» **The problem**:
Collect each line of the entries that holds the string "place".
BEGIN Record extracts
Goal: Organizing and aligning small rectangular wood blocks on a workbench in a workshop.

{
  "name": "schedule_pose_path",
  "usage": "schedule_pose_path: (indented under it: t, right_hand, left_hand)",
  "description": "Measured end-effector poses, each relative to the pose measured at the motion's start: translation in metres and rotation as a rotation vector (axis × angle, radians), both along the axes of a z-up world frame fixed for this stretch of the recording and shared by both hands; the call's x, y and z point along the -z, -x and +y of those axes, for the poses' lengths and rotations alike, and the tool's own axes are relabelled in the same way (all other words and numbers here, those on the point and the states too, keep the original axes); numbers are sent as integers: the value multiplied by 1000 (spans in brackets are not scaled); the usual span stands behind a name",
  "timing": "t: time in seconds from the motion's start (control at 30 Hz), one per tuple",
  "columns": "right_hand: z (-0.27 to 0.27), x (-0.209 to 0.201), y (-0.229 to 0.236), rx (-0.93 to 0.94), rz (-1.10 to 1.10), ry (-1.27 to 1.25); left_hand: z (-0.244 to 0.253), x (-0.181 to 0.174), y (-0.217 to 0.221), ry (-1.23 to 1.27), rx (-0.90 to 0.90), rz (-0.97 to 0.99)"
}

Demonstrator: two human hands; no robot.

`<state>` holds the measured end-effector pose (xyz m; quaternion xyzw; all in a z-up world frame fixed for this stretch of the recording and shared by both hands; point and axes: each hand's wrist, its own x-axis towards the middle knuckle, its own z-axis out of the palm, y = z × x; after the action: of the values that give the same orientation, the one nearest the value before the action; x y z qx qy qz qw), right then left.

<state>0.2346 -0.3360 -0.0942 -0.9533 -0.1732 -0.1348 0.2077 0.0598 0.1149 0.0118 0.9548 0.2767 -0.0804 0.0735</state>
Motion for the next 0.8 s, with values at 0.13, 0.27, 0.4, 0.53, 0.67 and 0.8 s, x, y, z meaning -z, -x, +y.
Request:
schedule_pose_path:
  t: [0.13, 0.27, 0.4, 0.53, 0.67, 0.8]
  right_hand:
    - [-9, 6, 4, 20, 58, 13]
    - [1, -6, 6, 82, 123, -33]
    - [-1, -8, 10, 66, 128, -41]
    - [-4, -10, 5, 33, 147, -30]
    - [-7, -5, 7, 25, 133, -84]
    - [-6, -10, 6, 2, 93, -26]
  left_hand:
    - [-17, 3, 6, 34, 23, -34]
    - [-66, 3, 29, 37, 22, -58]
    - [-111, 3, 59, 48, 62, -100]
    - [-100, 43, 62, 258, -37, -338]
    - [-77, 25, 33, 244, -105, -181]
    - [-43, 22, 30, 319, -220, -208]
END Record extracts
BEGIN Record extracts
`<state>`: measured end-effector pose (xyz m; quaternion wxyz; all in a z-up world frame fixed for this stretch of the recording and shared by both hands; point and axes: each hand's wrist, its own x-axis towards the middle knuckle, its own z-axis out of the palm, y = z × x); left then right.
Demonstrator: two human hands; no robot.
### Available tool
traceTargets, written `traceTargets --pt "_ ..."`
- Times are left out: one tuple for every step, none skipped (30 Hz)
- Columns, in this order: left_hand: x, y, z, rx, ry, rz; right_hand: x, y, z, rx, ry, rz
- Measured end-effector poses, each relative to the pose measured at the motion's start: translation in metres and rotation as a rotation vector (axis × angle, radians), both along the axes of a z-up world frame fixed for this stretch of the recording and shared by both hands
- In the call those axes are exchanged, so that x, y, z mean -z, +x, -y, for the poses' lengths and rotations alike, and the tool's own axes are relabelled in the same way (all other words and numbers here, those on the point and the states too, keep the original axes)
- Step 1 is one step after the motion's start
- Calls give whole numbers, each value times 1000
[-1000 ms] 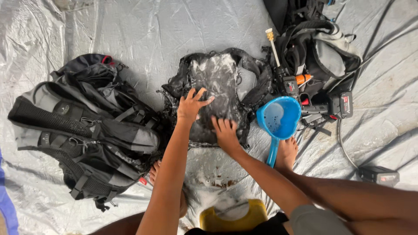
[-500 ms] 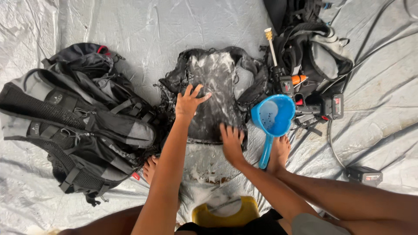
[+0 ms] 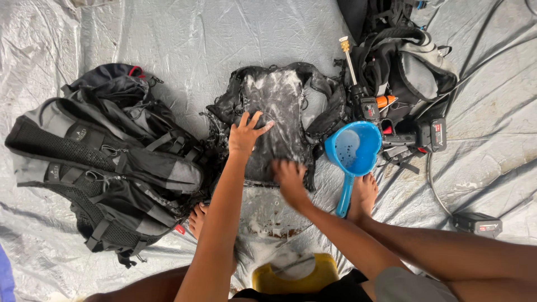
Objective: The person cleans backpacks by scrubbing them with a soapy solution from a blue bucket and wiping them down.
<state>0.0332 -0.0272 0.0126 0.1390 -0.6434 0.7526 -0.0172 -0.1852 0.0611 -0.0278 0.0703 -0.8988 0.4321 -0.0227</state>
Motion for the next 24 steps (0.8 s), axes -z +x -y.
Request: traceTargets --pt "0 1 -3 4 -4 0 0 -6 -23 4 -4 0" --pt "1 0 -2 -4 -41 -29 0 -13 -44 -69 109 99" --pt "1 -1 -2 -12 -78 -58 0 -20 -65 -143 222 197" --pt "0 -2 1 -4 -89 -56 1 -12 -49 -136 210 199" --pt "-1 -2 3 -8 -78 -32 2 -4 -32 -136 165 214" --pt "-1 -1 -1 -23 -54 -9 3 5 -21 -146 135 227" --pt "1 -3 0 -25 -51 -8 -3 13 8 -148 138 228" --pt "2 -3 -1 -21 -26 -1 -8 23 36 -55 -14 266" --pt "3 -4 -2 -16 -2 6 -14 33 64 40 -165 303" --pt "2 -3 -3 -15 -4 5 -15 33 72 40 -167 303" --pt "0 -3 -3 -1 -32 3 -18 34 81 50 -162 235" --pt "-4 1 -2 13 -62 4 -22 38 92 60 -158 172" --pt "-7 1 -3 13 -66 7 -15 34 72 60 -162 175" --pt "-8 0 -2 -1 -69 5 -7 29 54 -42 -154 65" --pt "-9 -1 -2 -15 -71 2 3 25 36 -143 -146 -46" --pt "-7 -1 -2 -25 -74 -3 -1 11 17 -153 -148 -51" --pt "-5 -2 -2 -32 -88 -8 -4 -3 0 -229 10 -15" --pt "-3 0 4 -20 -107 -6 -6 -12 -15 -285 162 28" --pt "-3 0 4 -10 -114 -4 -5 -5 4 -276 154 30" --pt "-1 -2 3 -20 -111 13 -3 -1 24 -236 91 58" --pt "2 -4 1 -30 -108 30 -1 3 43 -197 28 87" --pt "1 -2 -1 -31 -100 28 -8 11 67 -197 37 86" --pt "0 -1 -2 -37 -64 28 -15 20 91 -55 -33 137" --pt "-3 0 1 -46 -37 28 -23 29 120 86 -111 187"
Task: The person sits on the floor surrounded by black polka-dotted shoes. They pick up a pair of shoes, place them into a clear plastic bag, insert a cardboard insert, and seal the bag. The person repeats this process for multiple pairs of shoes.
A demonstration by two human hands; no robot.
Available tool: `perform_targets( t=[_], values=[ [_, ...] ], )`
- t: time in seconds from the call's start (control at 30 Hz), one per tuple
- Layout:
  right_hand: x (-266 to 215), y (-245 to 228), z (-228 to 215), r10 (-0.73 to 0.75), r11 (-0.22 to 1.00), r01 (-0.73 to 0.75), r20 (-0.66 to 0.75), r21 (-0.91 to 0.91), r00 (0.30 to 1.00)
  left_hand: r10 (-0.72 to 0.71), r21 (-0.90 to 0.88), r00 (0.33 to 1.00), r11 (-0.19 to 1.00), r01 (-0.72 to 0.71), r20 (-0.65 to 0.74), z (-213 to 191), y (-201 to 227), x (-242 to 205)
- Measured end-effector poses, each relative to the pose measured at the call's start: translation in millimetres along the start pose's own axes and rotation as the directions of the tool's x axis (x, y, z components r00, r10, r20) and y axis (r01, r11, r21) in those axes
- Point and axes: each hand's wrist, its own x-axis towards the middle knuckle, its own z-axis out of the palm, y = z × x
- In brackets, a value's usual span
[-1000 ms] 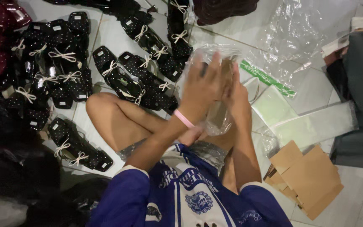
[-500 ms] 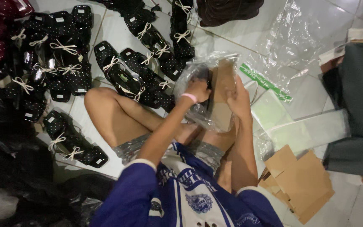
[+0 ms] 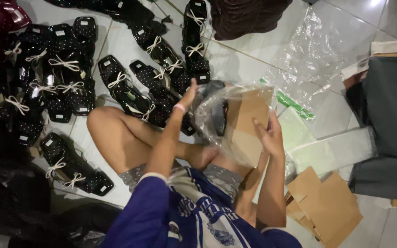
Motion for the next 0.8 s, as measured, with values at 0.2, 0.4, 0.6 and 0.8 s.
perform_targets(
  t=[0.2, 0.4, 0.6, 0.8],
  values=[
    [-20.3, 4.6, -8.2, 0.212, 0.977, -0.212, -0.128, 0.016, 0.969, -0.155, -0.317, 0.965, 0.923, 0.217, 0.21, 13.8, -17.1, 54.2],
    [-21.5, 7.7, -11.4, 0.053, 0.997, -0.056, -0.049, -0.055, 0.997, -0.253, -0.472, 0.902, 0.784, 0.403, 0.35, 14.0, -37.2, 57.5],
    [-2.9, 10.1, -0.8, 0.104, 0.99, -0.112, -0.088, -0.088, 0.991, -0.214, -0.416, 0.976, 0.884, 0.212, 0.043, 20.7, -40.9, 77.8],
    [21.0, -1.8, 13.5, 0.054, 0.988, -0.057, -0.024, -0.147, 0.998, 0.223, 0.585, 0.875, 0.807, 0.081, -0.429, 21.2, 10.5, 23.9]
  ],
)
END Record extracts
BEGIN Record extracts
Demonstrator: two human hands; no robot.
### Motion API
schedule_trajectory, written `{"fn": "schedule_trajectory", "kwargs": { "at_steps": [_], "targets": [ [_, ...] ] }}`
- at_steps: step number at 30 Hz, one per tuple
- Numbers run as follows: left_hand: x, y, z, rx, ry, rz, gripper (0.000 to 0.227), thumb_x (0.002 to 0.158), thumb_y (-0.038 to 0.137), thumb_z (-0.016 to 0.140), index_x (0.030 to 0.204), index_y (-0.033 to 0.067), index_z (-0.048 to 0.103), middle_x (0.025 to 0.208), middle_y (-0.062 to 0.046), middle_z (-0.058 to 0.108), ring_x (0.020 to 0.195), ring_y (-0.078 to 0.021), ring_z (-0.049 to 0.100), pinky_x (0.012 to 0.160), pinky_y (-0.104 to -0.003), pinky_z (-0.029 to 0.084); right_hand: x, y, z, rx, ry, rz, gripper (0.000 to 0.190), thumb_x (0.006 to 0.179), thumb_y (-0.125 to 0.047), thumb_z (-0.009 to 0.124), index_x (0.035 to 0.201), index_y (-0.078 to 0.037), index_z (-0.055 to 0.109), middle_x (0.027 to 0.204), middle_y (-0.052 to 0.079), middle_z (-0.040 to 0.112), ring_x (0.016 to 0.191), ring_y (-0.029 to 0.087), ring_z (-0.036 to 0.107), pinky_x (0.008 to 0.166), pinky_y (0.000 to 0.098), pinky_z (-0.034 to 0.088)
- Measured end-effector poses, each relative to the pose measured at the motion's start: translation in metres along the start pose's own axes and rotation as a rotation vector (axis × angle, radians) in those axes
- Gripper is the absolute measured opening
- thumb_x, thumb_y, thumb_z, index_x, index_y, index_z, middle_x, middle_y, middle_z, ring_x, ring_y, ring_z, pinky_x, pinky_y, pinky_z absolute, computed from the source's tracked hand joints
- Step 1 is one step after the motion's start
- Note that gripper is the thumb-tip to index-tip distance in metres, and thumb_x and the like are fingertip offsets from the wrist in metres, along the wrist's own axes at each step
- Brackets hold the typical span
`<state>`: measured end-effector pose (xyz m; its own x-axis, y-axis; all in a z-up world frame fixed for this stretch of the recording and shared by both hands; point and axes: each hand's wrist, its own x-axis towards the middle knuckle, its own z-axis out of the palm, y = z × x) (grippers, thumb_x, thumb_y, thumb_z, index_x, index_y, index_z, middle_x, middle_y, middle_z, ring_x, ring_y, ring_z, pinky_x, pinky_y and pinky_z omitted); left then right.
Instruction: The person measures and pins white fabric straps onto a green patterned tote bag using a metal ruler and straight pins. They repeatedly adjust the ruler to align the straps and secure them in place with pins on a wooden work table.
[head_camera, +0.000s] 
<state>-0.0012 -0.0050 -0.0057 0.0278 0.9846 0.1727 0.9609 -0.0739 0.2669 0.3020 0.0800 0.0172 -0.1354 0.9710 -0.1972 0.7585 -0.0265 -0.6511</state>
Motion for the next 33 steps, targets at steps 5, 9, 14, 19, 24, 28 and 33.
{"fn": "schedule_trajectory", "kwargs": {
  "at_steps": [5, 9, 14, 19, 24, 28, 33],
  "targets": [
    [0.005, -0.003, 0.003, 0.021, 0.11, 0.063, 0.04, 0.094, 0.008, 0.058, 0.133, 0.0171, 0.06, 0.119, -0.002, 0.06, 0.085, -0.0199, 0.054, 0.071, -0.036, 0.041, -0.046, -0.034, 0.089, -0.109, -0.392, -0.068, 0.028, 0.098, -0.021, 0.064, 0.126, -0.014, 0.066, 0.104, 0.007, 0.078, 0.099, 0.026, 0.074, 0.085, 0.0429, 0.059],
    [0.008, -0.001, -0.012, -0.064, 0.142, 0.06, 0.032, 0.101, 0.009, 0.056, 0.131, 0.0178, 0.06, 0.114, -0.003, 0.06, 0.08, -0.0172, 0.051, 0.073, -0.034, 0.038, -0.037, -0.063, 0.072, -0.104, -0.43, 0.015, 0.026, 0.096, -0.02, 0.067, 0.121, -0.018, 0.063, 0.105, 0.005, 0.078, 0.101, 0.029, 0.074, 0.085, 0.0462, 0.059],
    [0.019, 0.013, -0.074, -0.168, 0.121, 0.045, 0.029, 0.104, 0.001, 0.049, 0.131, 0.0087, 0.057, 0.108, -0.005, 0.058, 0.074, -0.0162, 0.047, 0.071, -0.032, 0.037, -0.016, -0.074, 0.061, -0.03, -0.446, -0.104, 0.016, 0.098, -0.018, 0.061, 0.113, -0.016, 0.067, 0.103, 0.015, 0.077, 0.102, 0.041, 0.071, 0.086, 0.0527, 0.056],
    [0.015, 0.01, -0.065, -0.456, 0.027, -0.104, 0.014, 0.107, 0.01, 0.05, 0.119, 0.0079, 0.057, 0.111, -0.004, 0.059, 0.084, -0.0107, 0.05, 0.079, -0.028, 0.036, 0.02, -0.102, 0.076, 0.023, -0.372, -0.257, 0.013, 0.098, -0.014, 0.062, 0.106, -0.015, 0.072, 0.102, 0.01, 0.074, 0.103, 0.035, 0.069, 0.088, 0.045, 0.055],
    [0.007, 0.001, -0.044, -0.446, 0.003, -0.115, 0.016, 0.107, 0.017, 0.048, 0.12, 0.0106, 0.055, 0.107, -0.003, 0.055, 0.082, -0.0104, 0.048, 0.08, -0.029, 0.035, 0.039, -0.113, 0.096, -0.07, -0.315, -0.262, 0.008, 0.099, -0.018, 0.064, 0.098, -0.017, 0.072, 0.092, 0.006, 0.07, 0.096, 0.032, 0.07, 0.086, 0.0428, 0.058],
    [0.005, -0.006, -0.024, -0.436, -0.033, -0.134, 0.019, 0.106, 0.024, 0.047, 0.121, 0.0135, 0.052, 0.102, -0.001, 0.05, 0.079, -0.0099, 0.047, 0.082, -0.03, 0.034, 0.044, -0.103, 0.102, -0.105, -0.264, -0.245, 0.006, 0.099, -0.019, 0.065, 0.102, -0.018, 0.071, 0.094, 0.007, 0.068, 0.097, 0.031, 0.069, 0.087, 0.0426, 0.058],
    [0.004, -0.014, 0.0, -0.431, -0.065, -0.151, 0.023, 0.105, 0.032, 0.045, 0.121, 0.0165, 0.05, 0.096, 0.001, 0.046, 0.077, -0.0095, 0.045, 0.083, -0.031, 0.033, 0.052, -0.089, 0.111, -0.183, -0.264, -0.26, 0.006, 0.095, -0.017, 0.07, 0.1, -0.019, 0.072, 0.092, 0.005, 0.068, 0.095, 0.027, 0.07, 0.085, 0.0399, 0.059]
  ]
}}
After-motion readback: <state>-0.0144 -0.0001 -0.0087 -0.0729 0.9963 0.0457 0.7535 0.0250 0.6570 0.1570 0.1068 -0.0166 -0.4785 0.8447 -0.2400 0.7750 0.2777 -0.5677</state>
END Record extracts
» **Finished exercise**:
Task: The person sits on the floor surrounded by black polka-dotted shoes. They pick up a pair of shoes, place them into a clear plastic bag, insert a cardboard insert, and seal the bag. The person repeats this process for multiple pairs of shoes.
Instruction: The person measures and pins white fabric straps onto a green patterned tote bag using a metal ruler and straight pins. They repeatedly adjust the ruler to align the straps and secure them in place with pins on a wooden work table.

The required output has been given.